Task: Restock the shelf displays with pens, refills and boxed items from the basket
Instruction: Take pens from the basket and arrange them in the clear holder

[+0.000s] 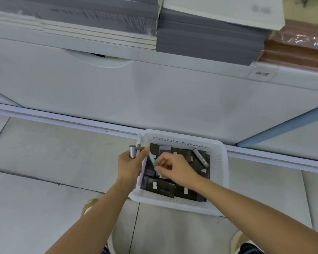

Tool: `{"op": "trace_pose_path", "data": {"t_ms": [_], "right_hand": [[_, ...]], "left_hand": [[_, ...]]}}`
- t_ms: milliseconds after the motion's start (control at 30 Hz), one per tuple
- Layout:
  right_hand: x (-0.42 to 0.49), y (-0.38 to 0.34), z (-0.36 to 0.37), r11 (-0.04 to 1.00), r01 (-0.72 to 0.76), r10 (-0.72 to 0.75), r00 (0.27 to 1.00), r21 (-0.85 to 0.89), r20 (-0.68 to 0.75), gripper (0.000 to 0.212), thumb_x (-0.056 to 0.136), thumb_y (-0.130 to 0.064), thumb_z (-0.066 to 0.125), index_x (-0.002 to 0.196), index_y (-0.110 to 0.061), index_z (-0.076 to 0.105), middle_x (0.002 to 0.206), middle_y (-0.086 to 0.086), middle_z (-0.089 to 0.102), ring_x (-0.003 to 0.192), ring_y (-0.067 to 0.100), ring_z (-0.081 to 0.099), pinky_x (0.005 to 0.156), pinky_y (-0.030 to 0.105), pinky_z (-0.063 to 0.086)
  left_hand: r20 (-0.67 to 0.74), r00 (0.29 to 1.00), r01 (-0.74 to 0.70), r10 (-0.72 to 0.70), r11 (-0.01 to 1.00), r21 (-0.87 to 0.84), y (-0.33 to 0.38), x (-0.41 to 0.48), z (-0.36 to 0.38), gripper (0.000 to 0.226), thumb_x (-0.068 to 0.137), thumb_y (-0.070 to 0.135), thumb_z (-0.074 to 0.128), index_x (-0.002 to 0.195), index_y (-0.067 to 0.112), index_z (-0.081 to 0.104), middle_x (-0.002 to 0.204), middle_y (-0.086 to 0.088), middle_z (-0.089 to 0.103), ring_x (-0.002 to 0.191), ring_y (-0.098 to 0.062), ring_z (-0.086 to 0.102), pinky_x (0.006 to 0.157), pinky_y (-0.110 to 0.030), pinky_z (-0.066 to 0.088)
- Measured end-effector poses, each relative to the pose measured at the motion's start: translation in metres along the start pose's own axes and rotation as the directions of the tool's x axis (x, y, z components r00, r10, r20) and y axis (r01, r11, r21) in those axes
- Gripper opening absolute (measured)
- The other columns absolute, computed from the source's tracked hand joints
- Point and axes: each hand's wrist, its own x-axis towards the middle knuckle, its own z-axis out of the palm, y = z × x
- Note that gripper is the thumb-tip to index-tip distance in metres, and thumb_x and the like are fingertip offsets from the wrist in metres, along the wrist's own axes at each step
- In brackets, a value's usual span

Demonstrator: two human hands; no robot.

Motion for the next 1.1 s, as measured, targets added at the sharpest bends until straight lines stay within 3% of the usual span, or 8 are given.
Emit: {"op": "trace_pose_path", "data": {"t_ms": [167, 300, 433, 567, 700, 833, 933, 1100], "right_hand": [[0.012, -0.006, 0.031, 0.98, -0.038, 0.03, 0.999, 0.193, 0.044, 0.015, 0.095, -0.025, 0.06, 0.107, -0.018, 0.064, 0.089, -0.002, 0.069, 0.064, 0.009, 0.067, 0.059, 0.018, 0.055], [0.034, 0.005, 0.046, 0.94, -0.267, 0.289, 0.954, 0.211, -0.08, 0.027, 0.098, -0.024, 0.053, 0.122, -0.011, 0.058, 0.1, 0.006, 0.068, 0.062, 0.011, 0.065, 0.057, 0.022, 0.056], [0.052, 0.009, 0.073, 0.89, -0.338, 0.387, 0.915, 0.307, -0.111, 0.025, 0.096, -0.021, 0.057, 0.118, -0.008, 0.056, 0.091, 0.005, 0.066, 0.062, 0.009, 0.062, 0.054, 0.017, 0.052], [0.056, 0.01, 0.075, 0.896, -0.319, 0.379, 0.912, 0.308, -0.159, 0.014, 0.095, -0.018, 0.059, 0.107, -0.012, 0.055, 0.099, 0.006, 0.064, 0.073, 0.01, 0.061, 0.062, 0.019, 0.051], [0.047, -0.01, 0.042, 0.914, -0.179, 0.241, 0.961, 0.365, -0.132, 0.012, 0.094, -0.018, 0.06, 0.104, -0.015, 0.054, 0.098, 0.004, 0.065, 0.073, 0.005, 0.065, 0.065, 0.018, 0.053], [0.031, -0.059, -0.009, 0.876, 0.023, 0.078, 0.979, 0.481, -0.189, 0.009, 0.092, -0.012, 0.063, 0.099, -0.011, 0.057, 0.084, 0.007, 0.071, 0.067, 0.013, 0.067, 0.067, 0.022, 0.056], [0.011, -0.101, -0.044, 0.867, 0.16, -0.04, 0.966, 0.471, -0.255, 0.01, 0.09, -0.008, 0.066, 0.097, -0.007, 0.059, 0.079, 0.007, 0.072, 0.069, 0.02, 0.068, 0.07, 0.029, 0.058], [-0.036, -0.175, -0.093, 0.848, 0.404, -0.251, 0.876, 0.344, -0.412, 0.018, 0.1, -0.014, 0.048, 0.106, -0.002, 0.06, 0.087, 0.011, 0.068, 0.07, 0.02, 0.063, 0.067, 0.028, 0.056]], "left_hand": [[-0.103, 0.994, -0.035, 0.034, 0.999, -0.012, -0.003, 0.005, -0.018, 0.018, 0.094, 0.018, 0.061, 0.08, 0.006, 0.062, 0.069, -0.008, 0.067, 0.041, -0.007, 0.043, 0.041, -0.017, 0.04], [-0.164, 0.986, -0.027, 0.028, 1.0, 0.005, -0.009, 0.013, -0.036, 0.021, 0.092, 0.016, 0.062, 0.074, 0.006, 0.063, 0.076, -0.019, 0.066, 0.045, -0.013, 0.04, 0.039, -0.019, 0.038], [-0.114, 0.993, 0.003, 0.001, 1.0, 0.029, -0.017, 0.014, -0.043, 0.023, 0.092, 0.018, 0.065, 0.074, 0.004, 0.064, 0.072, -0.017, 0.06, 0.042, -0.009, 0.041, 0.041, -0.021, 0.038], [-0.09, 0.996, 0.018, -0.016, 0.999, 0.029, -0.017, 0.016, -0.045, 0.018, 0.09, 0.015, 0.065, 0.075, 0.006, 0.064, 0.075, -0.017, 0.065, 0.042, -0.01, 0.04, 0.041, -0.022, 0.037], [-0.053, 0.998, -0.017, 0.02, 0.998, 0.063, -0.002, 0.013, -0.042, 0.016, 0.09, 0.019, 0.066, 0.08, 0.007, 0.063, 0.074, -0.012, 0.07, 0.043, -0.008, 0.043, 0.042, -0.022, 0.039], [0.069, 0.993, -0.108, 0.101, 0.988, 0.108, 0.036, -0.002, -0.03, 0.029, 0.086, 0.024, 0.071, 0.08, -0.003, 0.061, 0.06, -0.01, 0.053, 0.048, -0.017, 0.039, 0.041, -0.025, 0.037], [0.211, 0.959, -0.205, 0.187, 0.976, 0.068, 0.081, -0.024, -0.018, 0.038, 0.082, 0.038, 0.072, 0.082, 0.001, 0.062, 0.072, -0.006, 0.073, 0.042, -0.01, 0.041, 0.039, -0.021, 0.035], [0.28, 0.888, -0.395, 0.366, 0.917, 0.055, 0.157, -0.062, -0.014, 0.029, 0.09, 0.027, 0.068, 0.088, -0.002, 0.063, 0.077, -0.007, 0.074, 0.042, -0.009, 0.038, 0.038, -0.02, 0.033]]}}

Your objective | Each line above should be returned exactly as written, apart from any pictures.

Exercise result |
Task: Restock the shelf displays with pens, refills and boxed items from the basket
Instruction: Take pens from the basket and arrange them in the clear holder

[+0.000s] 

Tool: `{"op": "trace_pose_path", "data": {"t_ms": [_], "right_hand": [[_, ...]], "left_hand": [[_, ...]]}}`
- t_ms: milliseconds after the motion's start (control at 30 Hz), one per tuple
- Layout:
  right_hand: x (-0.42 to 0.49), y (-0.38 to 0.34), z (-0.36 to 0.37), r11 (-0.04 to 1.00), r01 (-0.72 to 0.76), r10 (-0.72 to 0.75), r00 (0.27 to 1.00), r21 (-0.85 to 0.89), r20 (-0.68 to 0.75), gripper (0.000 to 0.212), thumb_x (-0.056 to 0.136), thumb_y (-0.130 to 0.064), thumb_z (-0.066 to 0.125), index_x (-0.002 to 0.196), index_y (-0.110 to 0.061), index_z (-0.076 to 0.105), middle_x (0.002 to 0.206), middle_y (-0.086 to 0.086), middle_z (-0.089 to 0.102), ring_x (-0.003 to 0.192), ring_y (-0.067 to 0.100), ring_z (-0.081 to 0.099), pinky_x (0.005 to 0.156), pinky_y (-0.030 to 0.105), pinky_z (-0.063 to 0.086)
  left_hand: r20 (-0.67 to 0.74), r00 (0.29 to 1.00), r01 (-0.74 to 0.70), r10 (-0.72 to 0.70), r11 (-0.01 to 1.00), r21 (-0.87 to 0.84), y (-0.33 to 0.38), x (-0.41 to 0.48), z (-0.36 to 0.38), gripper (0.000 to 0.226), thumb_x (-0.068 to 0.137), thumb_y (-0.070 to 0.135), thumb_z (-0.074 to 0.128), index_x (-0.002 to 0.195), index_y (-0.067 to 0.112), index_z (-0.081 to 0.104), middle_x (-0.002 to 0.204), middle_y (-0.086 to 0.088), middle_z (-0.089 to 0.103), ring_x (-0.002 to 0.191), ring_y (-0.098 to 0.062), ring_z (-0.086 to 0.102), pinky_x (0.006 to 0.157), pinky_y (-0.110 to 0.030), pinky_z (-0.066 to 0.088)
- Measured end-effector poses, each relative to the pose measured at the motion's start: translation in metres along the start pose's own axes and rotation as the directions of the tool's x axis (x, y, z components r00, r10, r20) and y axis (r01, r11, r21) in those axes
- Gripper opening absolute (measured)
- The other columns absolute, computed from the source's tracked hand joints
- Point and axes: each hand's wrist, its own x-axis towards the middle knuckle, its own z-axis out of the palm, y = z × x
- Note that gripper is the thumb-tip to index-tip distance in metres, and thumb_x and the like are fingertip offsets from the wrist in metres, along the wrist's own axes at each step
- In brackets, a value's usual span

Demonstrator: two human hands; no robot.

Motion for the next 1.1 s, as measured, targets added at the sharpest bends until straight lines stay within 3% of the usual span, or 8 are given.
Emit: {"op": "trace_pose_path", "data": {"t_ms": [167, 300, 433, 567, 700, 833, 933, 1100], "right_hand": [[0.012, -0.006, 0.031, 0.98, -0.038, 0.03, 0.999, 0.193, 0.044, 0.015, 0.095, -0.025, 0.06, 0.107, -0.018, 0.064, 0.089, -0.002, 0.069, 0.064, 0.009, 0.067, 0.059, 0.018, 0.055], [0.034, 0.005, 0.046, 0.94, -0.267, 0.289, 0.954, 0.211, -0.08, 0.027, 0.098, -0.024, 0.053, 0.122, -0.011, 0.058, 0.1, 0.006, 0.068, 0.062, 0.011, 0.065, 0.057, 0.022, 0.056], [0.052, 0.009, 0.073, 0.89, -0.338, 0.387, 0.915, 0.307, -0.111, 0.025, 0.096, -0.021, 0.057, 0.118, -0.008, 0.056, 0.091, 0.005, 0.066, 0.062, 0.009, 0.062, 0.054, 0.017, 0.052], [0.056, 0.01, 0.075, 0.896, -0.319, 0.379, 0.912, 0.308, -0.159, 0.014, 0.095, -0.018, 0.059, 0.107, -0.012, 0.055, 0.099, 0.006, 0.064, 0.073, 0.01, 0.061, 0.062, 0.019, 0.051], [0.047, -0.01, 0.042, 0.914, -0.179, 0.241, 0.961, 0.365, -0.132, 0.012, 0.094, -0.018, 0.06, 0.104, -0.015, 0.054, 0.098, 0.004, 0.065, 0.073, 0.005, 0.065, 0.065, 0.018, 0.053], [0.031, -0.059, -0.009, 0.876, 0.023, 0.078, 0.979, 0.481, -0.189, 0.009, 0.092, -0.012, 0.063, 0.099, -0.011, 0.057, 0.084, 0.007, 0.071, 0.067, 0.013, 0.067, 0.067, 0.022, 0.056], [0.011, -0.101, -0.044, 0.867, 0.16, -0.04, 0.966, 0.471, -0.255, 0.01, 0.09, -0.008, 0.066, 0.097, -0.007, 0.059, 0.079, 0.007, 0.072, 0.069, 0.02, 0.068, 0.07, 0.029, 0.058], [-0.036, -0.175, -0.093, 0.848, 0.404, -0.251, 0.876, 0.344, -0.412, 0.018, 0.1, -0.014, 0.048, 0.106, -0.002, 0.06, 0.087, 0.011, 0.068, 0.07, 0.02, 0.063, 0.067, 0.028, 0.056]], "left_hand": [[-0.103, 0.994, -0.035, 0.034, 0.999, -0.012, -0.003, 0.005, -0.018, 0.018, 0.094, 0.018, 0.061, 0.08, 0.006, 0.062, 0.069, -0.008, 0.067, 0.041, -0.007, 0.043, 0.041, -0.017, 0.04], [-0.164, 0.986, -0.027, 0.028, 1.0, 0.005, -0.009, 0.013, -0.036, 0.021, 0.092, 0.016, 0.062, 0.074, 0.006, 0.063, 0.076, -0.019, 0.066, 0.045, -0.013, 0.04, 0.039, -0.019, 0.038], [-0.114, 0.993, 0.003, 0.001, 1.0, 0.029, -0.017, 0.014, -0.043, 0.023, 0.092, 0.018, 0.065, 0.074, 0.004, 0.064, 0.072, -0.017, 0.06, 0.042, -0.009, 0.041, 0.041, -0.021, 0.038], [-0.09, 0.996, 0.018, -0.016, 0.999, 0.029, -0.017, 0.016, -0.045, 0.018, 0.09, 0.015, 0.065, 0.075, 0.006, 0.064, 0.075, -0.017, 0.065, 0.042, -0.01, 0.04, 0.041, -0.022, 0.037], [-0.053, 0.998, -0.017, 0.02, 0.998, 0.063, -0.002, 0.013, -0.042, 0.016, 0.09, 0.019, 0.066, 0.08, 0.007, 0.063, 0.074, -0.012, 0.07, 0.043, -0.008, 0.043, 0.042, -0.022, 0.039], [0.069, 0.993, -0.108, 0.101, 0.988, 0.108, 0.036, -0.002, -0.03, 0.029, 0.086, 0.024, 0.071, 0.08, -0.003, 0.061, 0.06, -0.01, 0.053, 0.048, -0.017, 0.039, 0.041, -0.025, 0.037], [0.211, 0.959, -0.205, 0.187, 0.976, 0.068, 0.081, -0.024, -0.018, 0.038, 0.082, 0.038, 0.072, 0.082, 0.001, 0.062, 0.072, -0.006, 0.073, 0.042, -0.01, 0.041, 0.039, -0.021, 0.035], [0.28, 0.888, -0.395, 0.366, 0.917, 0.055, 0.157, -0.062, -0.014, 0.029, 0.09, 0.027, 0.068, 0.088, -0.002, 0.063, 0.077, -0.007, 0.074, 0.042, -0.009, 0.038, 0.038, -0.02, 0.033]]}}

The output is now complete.